Task item: Your answer should consist of the lines in the following data that contain "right".

* * *

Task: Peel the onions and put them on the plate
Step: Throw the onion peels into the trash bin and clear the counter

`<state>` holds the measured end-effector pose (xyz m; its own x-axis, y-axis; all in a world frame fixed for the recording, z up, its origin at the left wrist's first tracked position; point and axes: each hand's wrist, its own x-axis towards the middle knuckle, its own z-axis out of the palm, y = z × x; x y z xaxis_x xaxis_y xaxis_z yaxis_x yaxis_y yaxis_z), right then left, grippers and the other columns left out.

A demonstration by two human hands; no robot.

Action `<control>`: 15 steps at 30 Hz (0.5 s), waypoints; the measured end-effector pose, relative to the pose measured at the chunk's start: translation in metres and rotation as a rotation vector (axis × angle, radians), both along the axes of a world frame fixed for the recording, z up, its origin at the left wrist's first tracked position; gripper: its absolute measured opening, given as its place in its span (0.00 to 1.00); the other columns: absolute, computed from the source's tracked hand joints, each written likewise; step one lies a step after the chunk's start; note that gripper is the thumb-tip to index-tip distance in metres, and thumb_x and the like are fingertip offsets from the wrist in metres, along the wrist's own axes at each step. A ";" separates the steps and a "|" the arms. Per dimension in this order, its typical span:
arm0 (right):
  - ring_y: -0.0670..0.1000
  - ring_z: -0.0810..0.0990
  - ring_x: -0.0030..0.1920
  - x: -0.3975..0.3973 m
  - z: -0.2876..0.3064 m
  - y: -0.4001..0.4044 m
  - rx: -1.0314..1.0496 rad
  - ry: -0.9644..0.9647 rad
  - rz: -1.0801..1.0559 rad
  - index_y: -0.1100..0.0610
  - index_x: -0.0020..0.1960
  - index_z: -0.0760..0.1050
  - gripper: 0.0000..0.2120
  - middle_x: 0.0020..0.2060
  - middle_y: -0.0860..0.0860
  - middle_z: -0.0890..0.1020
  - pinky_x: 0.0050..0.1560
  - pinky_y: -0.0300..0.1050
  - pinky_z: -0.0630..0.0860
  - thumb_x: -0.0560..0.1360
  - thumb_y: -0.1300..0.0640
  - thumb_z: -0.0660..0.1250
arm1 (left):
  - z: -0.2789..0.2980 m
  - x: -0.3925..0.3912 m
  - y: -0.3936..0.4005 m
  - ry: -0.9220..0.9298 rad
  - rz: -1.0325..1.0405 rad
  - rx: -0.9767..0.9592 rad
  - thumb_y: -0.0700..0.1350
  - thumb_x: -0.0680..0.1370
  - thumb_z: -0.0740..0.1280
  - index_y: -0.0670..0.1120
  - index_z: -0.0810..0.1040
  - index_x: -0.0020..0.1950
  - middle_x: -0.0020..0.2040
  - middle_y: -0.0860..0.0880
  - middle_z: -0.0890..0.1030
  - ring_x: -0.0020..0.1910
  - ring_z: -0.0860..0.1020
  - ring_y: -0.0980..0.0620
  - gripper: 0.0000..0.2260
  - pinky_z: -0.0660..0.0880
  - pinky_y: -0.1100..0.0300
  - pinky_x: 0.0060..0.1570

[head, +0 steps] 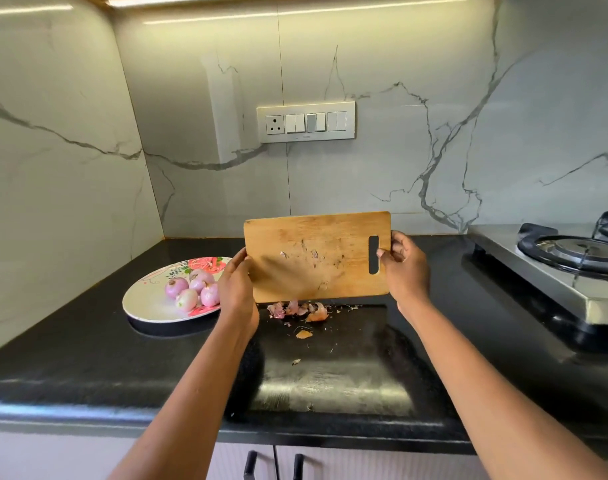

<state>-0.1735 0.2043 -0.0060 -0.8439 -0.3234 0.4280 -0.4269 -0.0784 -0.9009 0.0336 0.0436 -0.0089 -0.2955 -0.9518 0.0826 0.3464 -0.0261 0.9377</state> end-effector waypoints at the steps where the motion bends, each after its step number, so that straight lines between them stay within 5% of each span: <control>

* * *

Solution for this exercise:
`<state>` holds the measured end-effector pose (xyz m; its own x-axis, y-axis; all in a world frame fixed for the recording, z up, its origin at the left wrist's first tracked position; point and axes: each hand's wrist, its own x-axis towards the middle knuckle, its own z-axis out of the palm, y = z × x; x y z xaxis_x xaxis_y xaxis_z yaxis_x yaxis_y yaxis_z), right then left, grippers and the other columns left out.
arm0 (right):

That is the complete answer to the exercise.